激戦が繰り広げられた米国大統領選。投票日の深夜にドナルド・トランプ大統領が選挙の“不正”を最高裁で争うと宣言し、その3日後に全米のメディアがジョー・バイデン氏の勝利を伝えた。激戦州に住むトランプ派、バイデン派の生のドラマを現地からお送りする。(取材・文/ジャーナリスト・長野美穂)

全米メディアがバイデン勝利を報道
そのとき、激戦州の住民は?

「バイデンが次の大統領か。せめてミシガンがトランプに決まっていれば、結果は違ったかもしれないが、仕方ない」

 ミシガン州の共和党の「選挙人」の1人、79歳のジョン・ハガードはそう言った。トランプ大統領が「これは不正選挙だ。最高裁で闘う」と息巻いているが、この数ヵ月トランプの応援に打ち込んできたハガードは、意気消沈しながらも冷静さを保っていた。

「我々保守派は、マケインが選挙でオバマに負けた瞬間も、ブッシュ・シニアがクリントンに負けた日も体験してきたから。また立ち上がるだけだ。バイデンがどうこの国を率いるか、お手並み拝見だ。せめて経済を滅茶苦茶にしないことを祈るよ」

 そう語るハガードの背後からは、電動ノコギリのキーンという金属音が聞こえる。北ミシガンで配管工事の会社を経営する彼の元には、暖房工事や水道管修理の注文が、来年の夏までひっきりなしに入っている。
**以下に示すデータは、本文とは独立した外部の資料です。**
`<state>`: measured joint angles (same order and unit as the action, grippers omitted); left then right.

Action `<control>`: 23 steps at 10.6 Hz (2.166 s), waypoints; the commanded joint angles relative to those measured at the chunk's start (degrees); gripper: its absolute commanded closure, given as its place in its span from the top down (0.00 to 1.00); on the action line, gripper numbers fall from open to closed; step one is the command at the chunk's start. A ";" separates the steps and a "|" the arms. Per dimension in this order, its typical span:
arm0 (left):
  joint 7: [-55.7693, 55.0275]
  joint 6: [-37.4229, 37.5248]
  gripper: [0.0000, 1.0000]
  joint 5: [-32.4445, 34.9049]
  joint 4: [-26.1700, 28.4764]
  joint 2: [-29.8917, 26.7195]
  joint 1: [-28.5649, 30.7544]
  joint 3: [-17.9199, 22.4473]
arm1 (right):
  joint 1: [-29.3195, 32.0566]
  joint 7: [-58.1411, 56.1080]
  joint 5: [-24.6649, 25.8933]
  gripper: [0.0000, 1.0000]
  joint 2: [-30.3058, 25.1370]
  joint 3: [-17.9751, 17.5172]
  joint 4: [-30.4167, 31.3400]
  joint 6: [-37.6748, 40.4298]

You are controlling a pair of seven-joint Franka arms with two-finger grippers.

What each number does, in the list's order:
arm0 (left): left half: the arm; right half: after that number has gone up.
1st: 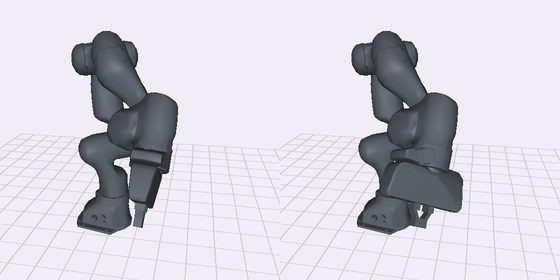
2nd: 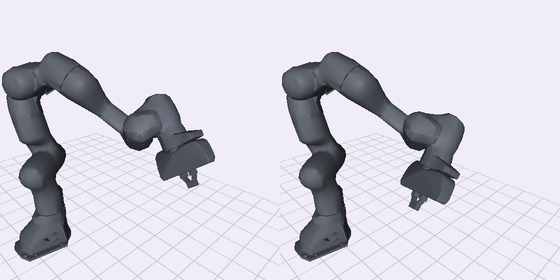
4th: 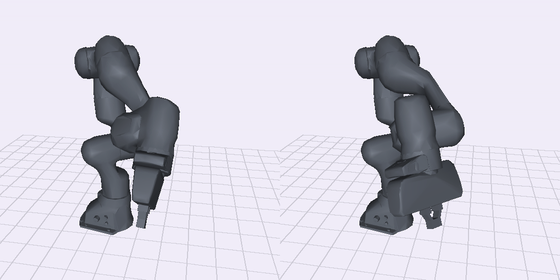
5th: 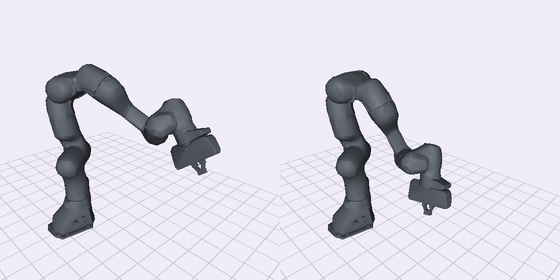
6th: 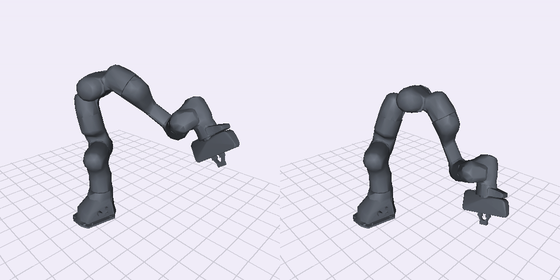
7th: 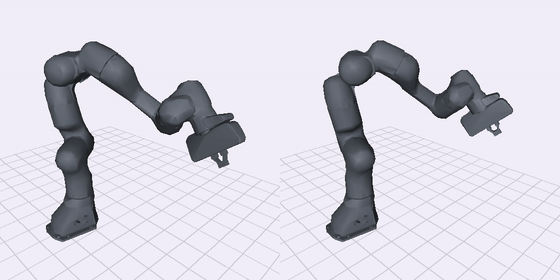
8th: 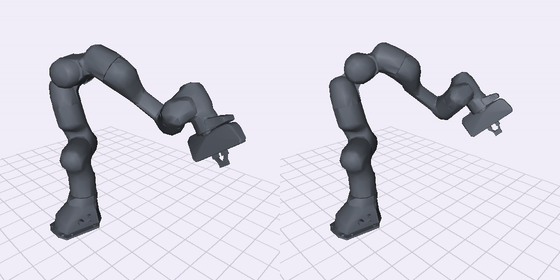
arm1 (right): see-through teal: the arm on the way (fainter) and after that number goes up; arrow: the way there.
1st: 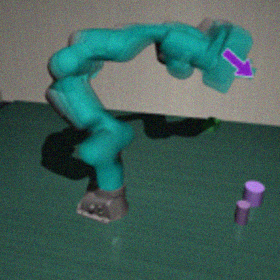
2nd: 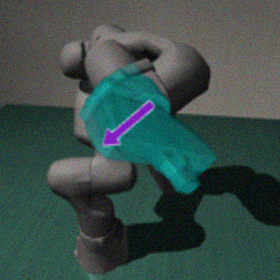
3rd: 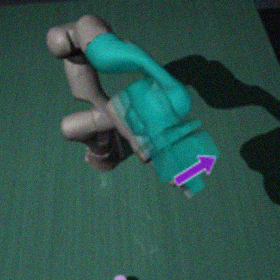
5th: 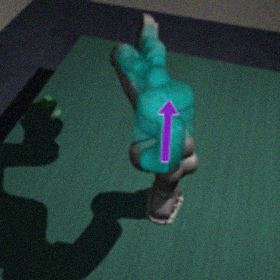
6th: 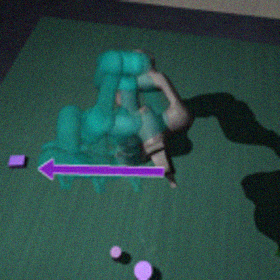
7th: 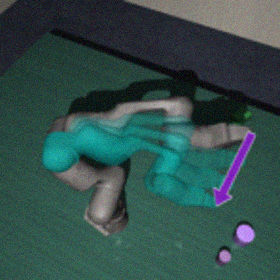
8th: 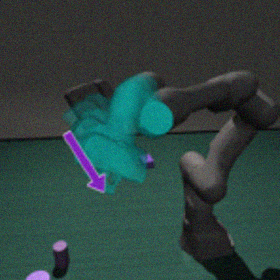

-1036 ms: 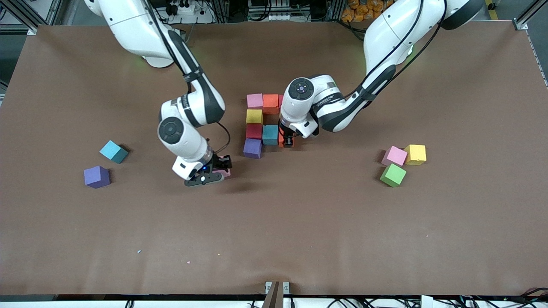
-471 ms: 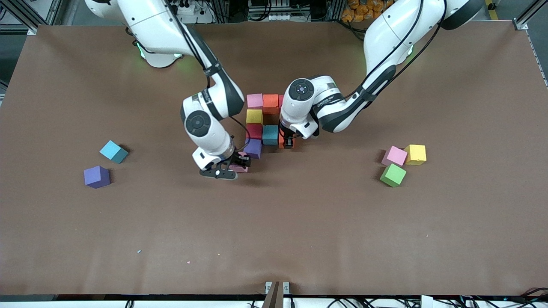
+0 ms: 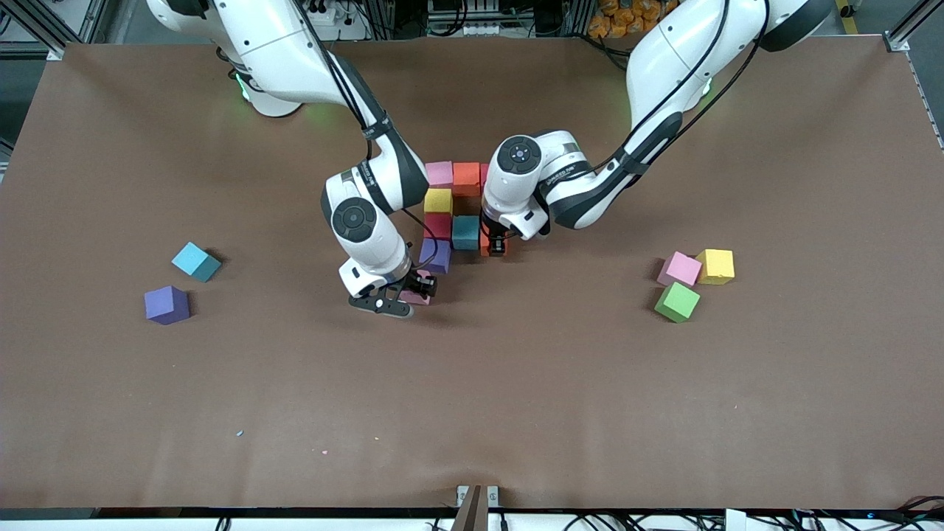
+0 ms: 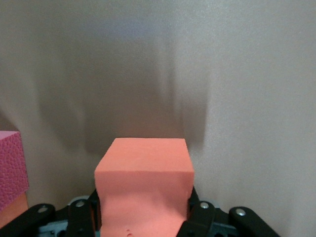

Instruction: Arrange 11 blocks into digit 3

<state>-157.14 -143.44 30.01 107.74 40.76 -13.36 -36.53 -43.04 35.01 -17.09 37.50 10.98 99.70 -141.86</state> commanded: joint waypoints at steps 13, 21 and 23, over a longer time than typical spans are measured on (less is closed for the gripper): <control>-6.78 0.44 0.00 1.11 0.28 -0.42 -0.53 0.05 | -2.84 3.31 0.57 0.45 5.48 1.06 -6.98 0.97; -6.87 0.44 0.00 1.02 0.28 -0.77 -0.79 -0.12 | -4.25 3.84 0.57 0.45 3.10 0.97 -2.85 2.90; -8.01 0.44 0.00 1.02 0.19 -0.77 -0.88 -0.12 | -4.51 3.93 0.65 0.45 2.93 0.97 -2.58 3.25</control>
<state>-157.54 -143.41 30.00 107.75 40.76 -13.58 -36.59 -46.49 37.61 -16.87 41.85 11.70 93.88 -139.27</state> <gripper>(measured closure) 0.388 0.441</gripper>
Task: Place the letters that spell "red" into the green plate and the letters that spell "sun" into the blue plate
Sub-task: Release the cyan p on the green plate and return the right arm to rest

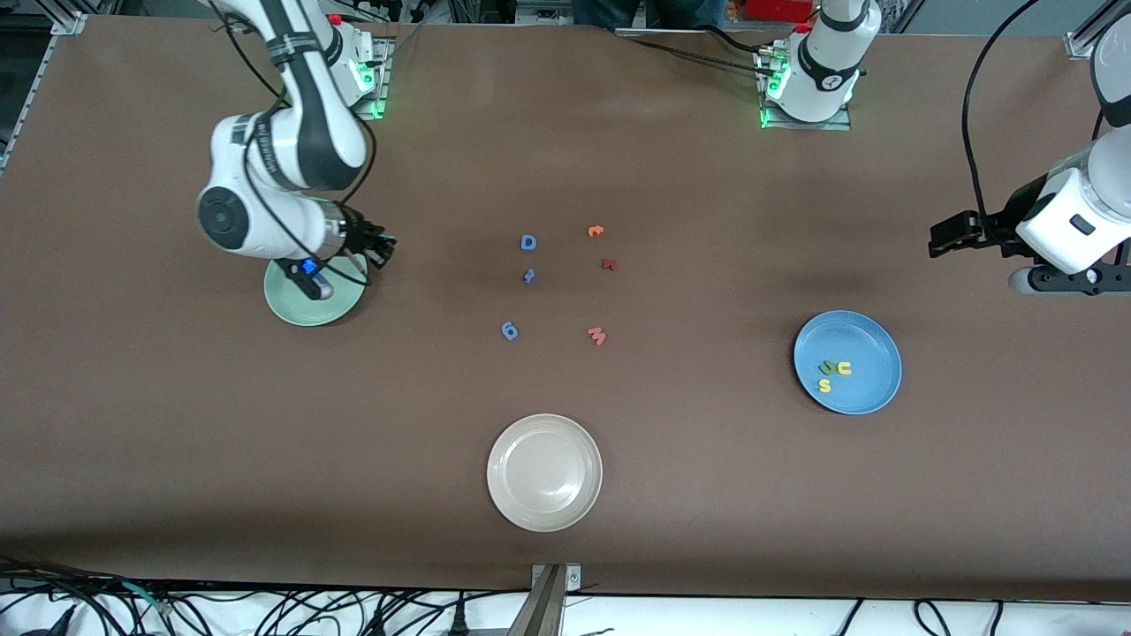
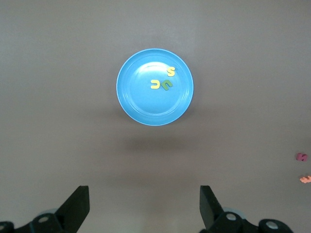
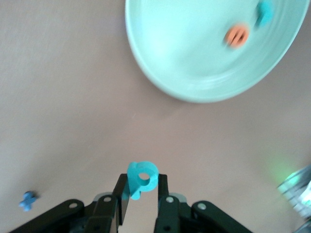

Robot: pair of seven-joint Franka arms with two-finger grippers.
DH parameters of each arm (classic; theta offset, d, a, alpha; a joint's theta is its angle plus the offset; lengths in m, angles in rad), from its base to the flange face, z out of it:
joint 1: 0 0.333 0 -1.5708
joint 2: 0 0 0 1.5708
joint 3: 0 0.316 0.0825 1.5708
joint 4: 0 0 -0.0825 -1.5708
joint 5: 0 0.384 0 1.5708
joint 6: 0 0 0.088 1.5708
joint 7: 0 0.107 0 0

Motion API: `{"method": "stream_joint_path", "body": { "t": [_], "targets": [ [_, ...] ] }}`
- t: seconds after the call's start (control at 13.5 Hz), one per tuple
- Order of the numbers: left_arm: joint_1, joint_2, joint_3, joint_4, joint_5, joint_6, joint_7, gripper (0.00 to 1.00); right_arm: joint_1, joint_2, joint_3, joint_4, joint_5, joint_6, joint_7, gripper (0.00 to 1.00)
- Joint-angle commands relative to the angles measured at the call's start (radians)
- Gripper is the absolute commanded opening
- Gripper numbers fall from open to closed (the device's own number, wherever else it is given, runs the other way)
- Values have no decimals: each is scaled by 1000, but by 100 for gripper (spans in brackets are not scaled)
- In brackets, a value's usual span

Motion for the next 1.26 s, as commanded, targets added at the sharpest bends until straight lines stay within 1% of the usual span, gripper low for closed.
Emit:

「正直言うと、うちの会社はオバマ政権時代には不況で、工事の注文が少なくて、倒産寸前まで追い込まれていたんだ。経営者として、社員の首も泣く泣く切るしかなかった。そんなとき、トランプのビジネス減税と景気回復のお陰で、やっと息を吹き返した。50年間、会社経営をしてきたが、こんなに業績がいいのは初めてだ。トランプの経済政策のお陰だよ」

 投票日前日の11月2日、トランプ大統領とペンス副大統領の2人がハガードの地元であるミシガン州北部のトラバースシティに演説にやってきた。気温7℃の中、数時間待ち続けて身体の芯まで凍えながら、ハガードは杖をついた妻と共に、大統領の演説をカナダから吹きすさぶ強風に煽られながら聞いていた。